RECORDS FOR THIS EXERCISE
━━━━

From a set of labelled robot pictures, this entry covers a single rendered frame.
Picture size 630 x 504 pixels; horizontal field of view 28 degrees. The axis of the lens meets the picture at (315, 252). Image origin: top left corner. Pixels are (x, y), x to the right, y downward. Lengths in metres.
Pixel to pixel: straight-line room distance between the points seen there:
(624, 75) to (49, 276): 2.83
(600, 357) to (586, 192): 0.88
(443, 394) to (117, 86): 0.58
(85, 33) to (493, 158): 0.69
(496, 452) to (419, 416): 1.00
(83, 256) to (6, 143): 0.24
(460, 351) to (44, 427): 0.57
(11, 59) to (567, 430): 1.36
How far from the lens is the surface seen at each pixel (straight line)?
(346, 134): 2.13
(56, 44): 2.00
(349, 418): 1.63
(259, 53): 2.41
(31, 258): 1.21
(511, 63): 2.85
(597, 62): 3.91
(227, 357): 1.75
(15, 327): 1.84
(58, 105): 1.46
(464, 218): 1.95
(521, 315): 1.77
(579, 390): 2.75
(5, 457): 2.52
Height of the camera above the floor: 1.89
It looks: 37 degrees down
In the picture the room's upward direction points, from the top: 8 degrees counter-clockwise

━━━━

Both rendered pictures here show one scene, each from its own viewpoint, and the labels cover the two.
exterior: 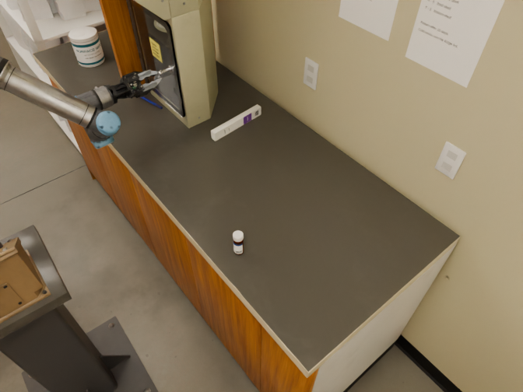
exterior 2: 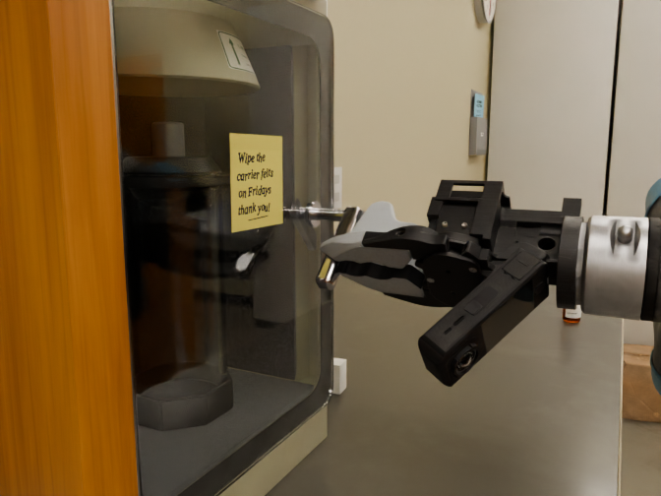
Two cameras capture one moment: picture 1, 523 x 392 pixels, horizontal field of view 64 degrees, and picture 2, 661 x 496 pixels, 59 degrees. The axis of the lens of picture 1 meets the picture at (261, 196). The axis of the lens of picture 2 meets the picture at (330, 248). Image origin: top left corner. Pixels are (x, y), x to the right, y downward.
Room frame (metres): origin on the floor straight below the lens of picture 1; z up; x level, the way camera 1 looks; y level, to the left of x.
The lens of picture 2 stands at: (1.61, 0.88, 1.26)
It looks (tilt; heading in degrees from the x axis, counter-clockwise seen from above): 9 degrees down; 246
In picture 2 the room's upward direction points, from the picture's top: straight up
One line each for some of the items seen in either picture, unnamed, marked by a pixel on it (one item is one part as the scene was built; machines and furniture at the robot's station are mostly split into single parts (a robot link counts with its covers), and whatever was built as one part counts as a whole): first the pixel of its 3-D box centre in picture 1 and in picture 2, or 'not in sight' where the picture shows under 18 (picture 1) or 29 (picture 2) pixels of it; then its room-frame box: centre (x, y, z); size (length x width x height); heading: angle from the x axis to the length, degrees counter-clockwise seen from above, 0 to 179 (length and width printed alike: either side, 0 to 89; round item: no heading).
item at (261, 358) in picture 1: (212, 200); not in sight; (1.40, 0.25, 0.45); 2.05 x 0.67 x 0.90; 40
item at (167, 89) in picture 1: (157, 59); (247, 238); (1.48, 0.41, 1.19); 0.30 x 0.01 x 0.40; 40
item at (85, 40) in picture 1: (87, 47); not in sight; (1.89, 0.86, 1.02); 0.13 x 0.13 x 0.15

━━━━

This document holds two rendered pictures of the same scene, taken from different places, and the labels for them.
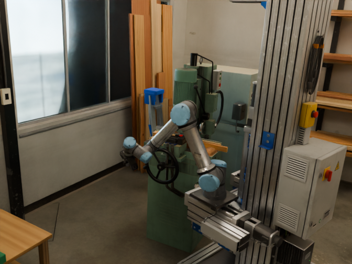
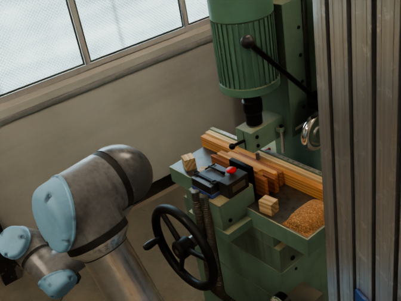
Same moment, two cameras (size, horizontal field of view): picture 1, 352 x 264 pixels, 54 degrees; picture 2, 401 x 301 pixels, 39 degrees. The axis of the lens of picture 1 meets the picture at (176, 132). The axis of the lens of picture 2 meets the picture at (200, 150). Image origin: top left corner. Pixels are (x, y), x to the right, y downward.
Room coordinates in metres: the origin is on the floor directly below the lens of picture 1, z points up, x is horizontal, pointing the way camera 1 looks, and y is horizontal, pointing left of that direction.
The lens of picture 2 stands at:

━━━━

WHAT NEEDS TO BE DONE
Only the number should be given: how many lines in the data contain the string "metres".

RESULT
3